Among three main methods for synthesizing AlON, namely solid-phase reaction, aluminothermic reduction nitridation and carbothermic reduction nitridation, the carbothermic reduction nitridation method has the advantages of high product purity, small granularity and easiness in realizing batch production. Therefore, many studies have been made in recent years on the carbothermic reduction of the nitrogen compound AlON powder. For example: qiang Liu et Al at Jiangsu university as gamma-Al2O3And carbon black as raw materials, and performing two-step heating carbothermal reduction nitridation, namely heating to 1550 ℃ for 1h, then continuing to heat to 1750 ℃ for 2h to obtain pure-phase AlON powder, wherein the particle sizes of the powder are respectively 3.36 mu m and 1.38 mu m (Ceramics International 42(2016) 8290-; yingying Wang at the university of Jinan, with Al2O3And carbon black are taken as raw materials, the mixture is combined by 10 ℃/min and 3 ℃/min, and the D is synthesized by adopting two-stage heat preservation (the temperature at 1550 ℃ is preserved for 1h and the temperature at 1750 ℃ is preserved for 2h)50AlON powder 45.32 μm, ball-milled for 6h by liquid nitrogen, and the particle size was reduced to 3.08 μm (Ceramics International 44 (2018)) 471-; dalian maritime university uses Al2O3And activated carbon as raw materialsThe method comprises the steps of heating to 1550 ℃ at a speed of 10-30 ℃/min for 1 hour through two-step heating, then continuously heating to 1750 ℃ for 1 hour through heating, ball-milling the synthesized AlON powder at 170rpm for 24 hours to obtain powder with bimodal particle size distribution and particle size range of 1-8 mu m (Ceramics International 41(2015) 3992-3998), a method for preparing pure-phase AlON transparent ceramic powder in batches, 201210338387.2, and a method for preparing gamma-AlON transparent ceramic powder, 201410038534.3).
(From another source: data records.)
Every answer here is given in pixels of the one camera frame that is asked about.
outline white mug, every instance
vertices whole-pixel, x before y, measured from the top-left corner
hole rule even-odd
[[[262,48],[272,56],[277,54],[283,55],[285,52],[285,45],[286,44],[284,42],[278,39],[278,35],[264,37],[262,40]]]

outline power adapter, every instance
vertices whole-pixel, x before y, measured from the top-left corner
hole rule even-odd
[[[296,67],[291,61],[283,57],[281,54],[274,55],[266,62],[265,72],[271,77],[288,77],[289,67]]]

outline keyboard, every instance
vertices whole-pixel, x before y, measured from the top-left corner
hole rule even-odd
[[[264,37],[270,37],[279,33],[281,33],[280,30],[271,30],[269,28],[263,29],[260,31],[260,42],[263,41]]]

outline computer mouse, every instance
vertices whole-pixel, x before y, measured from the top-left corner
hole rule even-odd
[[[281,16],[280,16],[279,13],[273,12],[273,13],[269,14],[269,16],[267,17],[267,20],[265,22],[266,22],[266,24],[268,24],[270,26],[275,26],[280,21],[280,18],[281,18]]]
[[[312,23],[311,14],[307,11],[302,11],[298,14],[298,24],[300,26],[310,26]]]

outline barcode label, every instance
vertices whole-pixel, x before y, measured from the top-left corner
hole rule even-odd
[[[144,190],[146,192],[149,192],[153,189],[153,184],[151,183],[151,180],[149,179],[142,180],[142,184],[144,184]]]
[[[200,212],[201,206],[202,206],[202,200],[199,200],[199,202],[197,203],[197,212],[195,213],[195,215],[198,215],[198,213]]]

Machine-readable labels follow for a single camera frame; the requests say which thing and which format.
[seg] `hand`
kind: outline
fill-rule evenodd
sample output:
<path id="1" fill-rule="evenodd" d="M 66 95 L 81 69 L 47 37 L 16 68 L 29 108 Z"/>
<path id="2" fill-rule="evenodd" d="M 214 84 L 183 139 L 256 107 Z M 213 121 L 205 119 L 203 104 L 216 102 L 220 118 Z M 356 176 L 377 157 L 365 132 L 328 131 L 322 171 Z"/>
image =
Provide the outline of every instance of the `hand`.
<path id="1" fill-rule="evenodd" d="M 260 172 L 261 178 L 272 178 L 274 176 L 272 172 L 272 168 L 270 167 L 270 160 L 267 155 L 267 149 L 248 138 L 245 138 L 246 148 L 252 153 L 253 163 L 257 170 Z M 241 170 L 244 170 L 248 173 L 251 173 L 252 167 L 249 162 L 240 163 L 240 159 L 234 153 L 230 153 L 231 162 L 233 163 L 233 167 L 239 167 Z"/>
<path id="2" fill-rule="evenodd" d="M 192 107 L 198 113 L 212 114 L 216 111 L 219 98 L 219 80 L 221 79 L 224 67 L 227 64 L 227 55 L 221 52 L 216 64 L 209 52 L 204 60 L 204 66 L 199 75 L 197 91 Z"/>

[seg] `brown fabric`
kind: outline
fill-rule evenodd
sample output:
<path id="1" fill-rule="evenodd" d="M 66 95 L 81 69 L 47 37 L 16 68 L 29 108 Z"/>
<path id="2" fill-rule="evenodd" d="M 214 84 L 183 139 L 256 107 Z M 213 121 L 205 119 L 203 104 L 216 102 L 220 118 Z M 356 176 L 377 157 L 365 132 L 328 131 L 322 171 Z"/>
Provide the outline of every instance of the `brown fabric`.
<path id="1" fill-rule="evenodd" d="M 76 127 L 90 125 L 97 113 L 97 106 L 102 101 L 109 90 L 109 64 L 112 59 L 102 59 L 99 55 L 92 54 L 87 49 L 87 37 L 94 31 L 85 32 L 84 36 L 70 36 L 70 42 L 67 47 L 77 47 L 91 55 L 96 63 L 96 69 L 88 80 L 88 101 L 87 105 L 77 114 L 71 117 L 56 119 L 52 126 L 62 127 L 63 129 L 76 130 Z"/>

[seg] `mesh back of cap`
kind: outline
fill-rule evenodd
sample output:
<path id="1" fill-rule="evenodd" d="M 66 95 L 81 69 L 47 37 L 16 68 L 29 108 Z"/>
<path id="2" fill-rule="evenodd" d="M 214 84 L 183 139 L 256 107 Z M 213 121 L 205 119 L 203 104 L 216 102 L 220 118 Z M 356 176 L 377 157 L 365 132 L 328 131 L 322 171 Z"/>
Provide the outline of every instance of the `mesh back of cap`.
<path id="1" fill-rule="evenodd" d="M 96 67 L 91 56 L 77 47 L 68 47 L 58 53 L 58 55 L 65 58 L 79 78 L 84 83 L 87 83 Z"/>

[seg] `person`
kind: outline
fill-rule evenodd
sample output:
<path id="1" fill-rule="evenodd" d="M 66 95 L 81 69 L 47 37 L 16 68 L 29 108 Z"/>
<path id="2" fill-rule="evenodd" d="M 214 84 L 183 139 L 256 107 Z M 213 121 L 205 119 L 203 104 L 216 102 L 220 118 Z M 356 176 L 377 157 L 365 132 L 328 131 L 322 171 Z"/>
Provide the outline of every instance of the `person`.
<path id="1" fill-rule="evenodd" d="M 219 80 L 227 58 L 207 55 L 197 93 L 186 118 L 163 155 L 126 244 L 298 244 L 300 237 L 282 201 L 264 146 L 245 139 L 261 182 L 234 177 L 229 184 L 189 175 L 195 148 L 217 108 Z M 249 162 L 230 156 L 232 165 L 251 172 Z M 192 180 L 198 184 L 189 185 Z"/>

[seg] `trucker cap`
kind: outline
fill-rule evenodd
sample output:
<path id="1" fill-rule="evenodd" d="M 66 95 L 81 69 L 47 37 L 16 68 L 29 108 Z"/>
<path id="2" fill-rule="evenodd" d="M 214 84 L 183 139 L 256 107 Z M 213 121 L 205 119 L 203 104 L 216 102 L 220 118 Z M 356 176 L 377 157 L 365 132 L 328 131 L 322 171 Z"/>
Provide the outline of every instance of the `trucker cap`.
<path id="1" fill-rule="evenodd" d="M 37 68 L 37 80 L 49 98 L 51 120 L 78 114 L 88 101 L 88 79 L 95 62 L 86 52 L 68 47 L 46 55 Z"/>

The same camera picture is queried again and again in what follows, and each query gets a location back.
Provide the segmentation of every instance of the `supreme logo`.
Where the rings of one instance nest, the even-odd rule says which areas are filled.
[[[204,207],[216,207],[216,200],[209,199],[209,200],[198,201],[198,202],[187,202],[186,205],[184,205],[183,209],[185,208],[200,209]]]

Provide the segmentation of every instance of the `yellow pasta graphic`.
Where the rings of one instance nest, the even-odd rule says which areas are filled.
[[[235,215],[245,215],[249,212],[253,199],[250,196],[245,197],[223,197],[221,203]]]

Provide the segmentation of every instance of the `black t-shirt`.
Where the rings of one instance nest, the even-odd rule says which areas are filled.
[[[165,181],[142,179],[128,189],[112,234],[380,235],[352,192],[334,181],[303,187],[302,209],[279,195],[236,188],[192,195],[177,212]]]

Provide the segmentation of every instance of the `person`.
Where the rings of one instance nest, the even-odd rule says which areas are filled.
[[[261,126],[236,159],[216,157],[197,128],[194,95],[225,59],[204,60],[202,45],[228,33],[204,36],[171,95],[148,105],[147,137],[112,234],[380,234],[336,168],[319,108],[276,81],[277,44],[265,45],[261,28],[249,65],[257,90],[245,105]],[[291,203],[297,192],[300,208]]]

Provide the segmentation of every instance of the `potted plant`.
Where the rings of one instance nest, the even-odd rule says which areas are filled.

In order to prepare fine-grained AlON powder, researchers adopt a thermal cracking method to prepare Al2O3And performing carbothermal reduction and nitridation on the/C core-shell structure precursor to synthesize AlON powder. These studies generally used gamma-Al2O3As a raw material, the carbothermic reduction nitridation process needs two-step heat preservation, and the total heat preservation time is usually more than or equal to 3 h. Xihai Jin et Al use nano gamma-Al2O3Preparing Al2O3UFR core-shell structure precursor, and then obtaining Al by thermal cracking at 800 DEG C2O3Synthesizing AlON powder by utilizing two-step carbon thermal reduction nitridation (keeping the temperature at 1550 ℃ for 2h and then continuing to rise to 1700-1720 ℃ for 2h), wherein the particle size of the powder subjected to ball milling for 2h is less than 0.9 mu m (J.Am.Ceram.Soc.95(2012) 2801-; Gamma-Al of 50nm is used by Valid Sabaghi2O3Thermal cracking with PAN at 800 ℃ for 2h to obtain Al2O3a/C core-shell structure, then preserving heat at 1550 ℃ for 2h, then preserving heat at 1750 ℃ for 1h, and carrying out carbothermal reduction nitridation, wherein the synthesized AlON powder is rod-shaped, has the length of 2-3 mu m and the width of submicron (Ceramics International 45 (2019)) 3350-3358.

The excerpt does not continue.